YOUR ASSIGNMENT
Which of the lines in the data below contain the string "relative"? Copy each of them.

* * * * * * * * *

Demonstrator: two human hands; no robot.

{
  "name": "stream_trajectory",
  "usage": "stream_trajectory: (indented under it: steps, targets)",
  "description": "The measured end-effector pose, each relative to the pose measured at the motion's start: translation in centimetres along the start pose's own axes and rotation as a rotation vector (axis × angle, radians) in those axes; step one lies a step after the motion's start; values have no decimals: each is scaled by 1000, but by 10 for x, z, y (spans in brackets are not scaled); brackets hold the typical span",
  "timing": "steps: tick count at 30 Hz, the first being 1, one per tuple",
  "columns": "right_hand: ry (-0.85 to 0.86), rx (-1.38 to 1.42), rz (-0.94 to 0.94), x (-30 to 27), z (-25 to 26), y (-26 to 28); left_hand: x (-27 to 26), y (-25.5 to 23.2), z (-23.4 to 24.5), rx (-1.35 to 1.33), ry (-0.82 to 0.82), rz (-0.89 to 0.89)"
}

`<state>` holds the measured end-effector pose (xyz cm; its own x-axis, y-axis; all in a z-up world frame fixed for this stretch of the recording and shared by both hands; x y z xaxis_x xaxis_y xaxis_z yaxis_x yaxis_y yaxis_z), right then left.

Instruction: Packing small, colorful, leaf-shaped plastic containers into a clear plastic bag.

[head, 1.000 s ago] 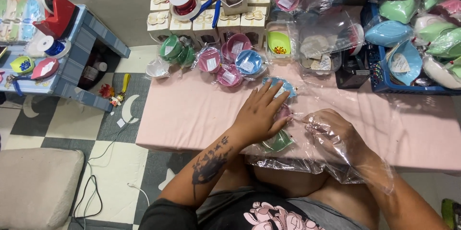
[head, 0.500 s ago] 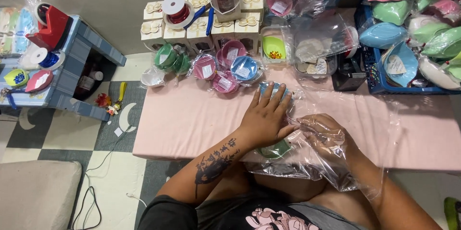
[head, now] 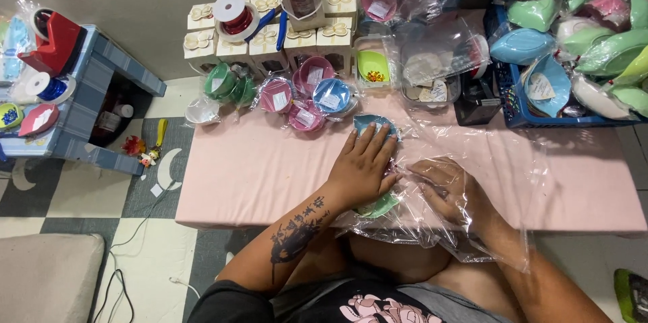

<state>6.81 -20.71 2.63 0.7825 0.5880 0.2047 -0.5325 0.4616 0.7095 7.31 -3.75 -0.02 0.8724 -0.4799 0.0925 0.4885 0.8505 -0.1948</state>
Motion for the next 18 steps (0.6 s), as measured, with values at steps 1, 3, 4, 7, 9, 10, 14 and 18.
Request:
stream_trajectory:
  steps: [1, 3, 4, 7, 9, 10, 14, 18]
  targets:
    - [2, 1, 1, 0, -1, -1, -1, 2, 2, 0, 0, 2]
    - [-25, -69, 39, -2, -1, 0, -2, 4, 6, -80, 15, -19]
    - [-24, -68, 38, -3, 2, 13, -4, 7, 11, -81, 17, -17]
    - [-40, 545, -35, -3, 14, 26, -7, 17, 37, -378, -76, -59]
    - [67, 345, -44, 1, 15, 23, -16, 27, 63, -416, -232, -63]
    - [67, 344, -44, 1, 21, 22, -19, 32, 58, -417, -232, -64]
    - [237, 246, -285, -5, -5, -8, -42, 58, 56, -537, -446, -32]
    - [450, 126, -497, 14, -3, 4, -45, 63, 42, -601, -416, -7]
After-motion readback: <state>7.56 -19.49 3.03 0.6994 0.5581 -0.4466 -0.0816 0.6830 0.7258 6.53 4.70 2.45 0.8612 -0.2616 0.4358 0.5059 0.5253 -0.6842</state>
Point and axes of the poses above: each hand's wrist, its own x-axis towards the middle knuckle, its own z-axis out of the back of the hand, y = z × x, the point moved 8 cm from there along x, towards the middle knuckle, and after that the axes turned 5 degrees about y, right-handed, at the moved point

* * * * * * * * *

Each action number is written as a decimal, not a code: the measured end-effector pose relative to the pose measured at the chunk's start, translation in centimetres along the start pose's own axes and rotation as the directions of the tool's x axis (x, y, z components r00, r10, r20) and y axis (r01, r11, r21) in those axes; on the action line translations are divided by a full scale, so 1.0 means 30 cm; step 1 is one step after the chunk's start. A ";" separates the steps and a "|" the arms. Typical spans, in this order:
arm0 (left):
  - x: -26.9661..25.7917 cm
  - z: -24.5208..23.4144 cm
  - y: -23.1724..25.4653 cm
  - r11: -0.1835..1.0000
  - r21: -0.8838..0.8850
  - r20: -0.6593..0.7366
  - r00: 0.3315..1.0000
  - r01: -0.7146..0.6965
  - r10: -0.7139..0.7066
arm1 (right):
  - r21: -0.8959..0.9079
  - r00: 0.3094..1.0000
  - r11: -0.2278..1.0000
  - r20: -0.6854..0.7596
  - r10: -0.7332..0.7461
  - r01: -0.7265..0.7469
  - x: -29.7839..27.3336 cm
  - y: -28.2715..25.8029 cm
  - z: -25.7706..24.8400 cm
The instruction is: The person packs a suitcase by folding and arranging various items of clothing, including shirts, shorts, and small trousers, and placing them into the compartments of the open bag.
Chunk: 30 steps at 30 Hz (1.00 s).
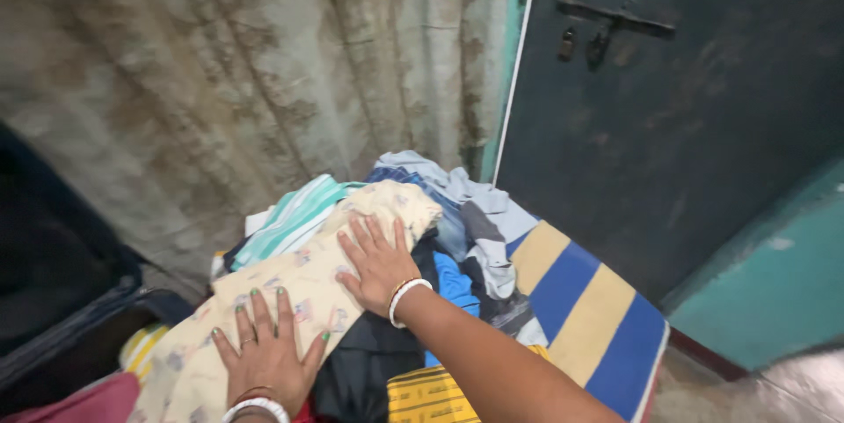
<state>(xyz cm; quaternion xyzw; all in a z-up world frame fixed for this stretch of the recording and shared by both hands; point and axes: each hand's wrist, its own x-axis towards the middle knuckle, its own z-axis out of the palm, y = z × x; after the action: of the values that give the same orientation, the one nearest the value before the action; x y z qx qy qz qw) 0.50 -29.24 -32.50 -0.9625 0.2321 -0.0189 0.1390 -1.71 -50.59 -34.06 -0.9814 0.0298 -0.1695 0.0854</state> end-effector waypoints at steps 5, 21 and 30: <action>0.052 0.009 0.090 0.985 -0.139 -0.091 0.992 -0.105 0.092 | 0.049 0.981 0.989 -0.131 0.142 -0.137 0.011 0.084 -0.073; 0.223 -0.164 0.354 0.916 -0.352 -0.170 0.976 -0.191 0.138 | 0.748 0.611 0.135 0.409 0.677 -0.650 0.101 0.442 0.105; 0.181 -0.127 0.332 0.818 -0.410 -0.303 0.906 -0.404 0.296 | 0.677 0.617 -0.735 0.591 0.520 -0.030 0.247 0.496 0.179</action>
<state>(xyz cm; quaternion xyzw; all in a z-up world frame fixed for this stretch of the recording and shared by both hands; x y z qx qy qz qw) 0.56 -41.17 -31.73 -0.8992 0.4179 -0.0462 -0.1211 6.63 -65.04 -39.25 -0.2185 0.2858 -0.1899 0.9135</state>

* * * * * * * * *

RESPONSE BOX
  "description": "The measured end-effector pose, each relative to the pose measured at the motion's start: translation in centimetres along the start pose's own axes and rotation as a rotation vector (axis × angle, radians) in those axes; step one lies a step after the motion's start; values have no decimals: each is scaled by 1000, but by 10 for x, z, y (spans in brackets are not scaled); brackets hold the typical span",
Each action number is written as a decimal, not a code: the measured end-effector pose relative to the pose measured at the chunk's start, translation in centimetres along the start pose's own axes and rotation as the directions of the tool's x axis (x, y, z components r00, r10, r20) and y axis (r01, r11, r21) in those axes; on the action line translations are divided by a full scale, so 1.0 means 30 cm; step 1 is one step after the chunk's start. A ";" separates the steps and a "|" the arms. Typical spans, in this order:

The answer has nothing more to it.